• **SUPPLIED INFORMATION**
^^^^^^^^

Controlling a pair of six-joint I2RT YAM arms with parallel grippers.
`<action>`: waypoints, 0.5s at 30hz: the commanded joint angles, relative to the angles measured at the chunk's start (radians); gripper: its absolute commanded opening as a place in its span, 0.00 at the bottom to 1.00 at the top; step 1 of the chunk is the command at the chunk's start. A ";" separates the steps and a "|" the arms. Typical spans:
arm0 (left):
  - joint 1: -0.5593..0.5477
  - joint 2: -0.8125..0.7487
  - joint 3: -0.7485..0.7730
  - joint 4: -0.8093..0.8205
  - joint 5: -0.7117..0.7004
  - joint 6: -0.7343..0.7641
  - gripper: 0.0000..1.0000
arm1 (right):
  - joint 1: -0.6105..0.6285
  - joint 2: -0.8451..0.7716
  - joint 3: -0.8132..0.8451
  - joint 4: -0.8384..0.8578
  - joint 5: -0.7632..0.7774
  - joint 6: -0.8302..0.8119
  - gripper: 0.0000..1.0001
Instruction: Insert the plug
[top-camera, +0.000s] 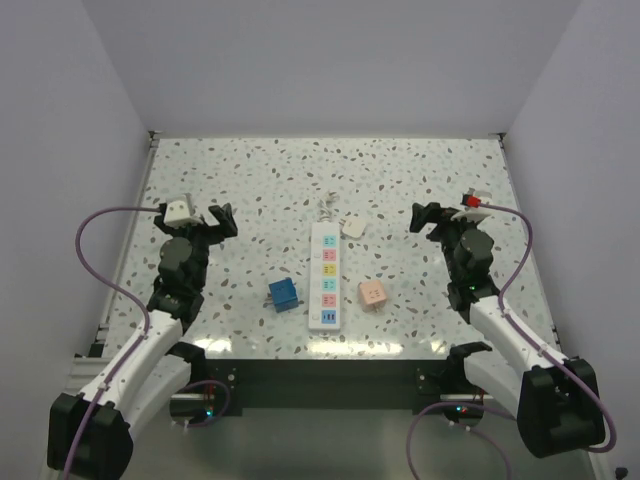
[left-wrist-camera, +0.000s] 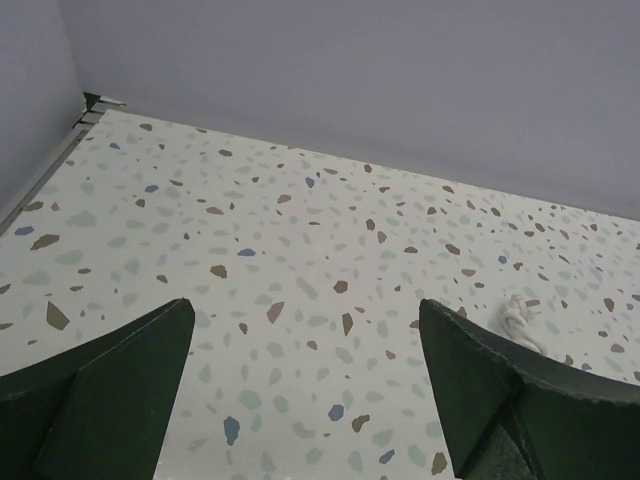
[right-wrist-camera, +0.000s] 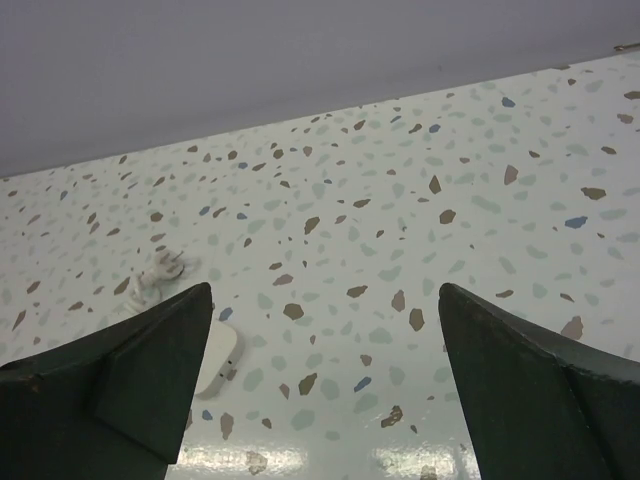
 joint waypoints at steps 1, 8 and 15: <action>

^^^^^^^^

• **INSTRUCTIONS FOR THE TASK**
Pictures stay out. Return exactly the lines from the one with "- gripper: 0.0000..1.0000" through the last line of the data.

• **TASK RESPONSE**
  - gripper: 0.0000..1.0000
arm1 (right):
  - joint 1: -0.6105..0.6285
  - joint 2: -0.8451..0.7716
  - joint 3: -0.8132..0.8451
  - joint 4: -0.8384..0.8578
  - joint 5: -0.7632..0.7774
  - joint 6: -0.8302..0.8119
  - gripper: 0.0000..1.0001
Instruction: Insert the plug
[top-camera, +0.000s] 
[left-wrist-camera, +0.000s] 
[right-wrist-camera, +0.000s] 
 joint waypoints at steps 1, 8 and 15: <action>

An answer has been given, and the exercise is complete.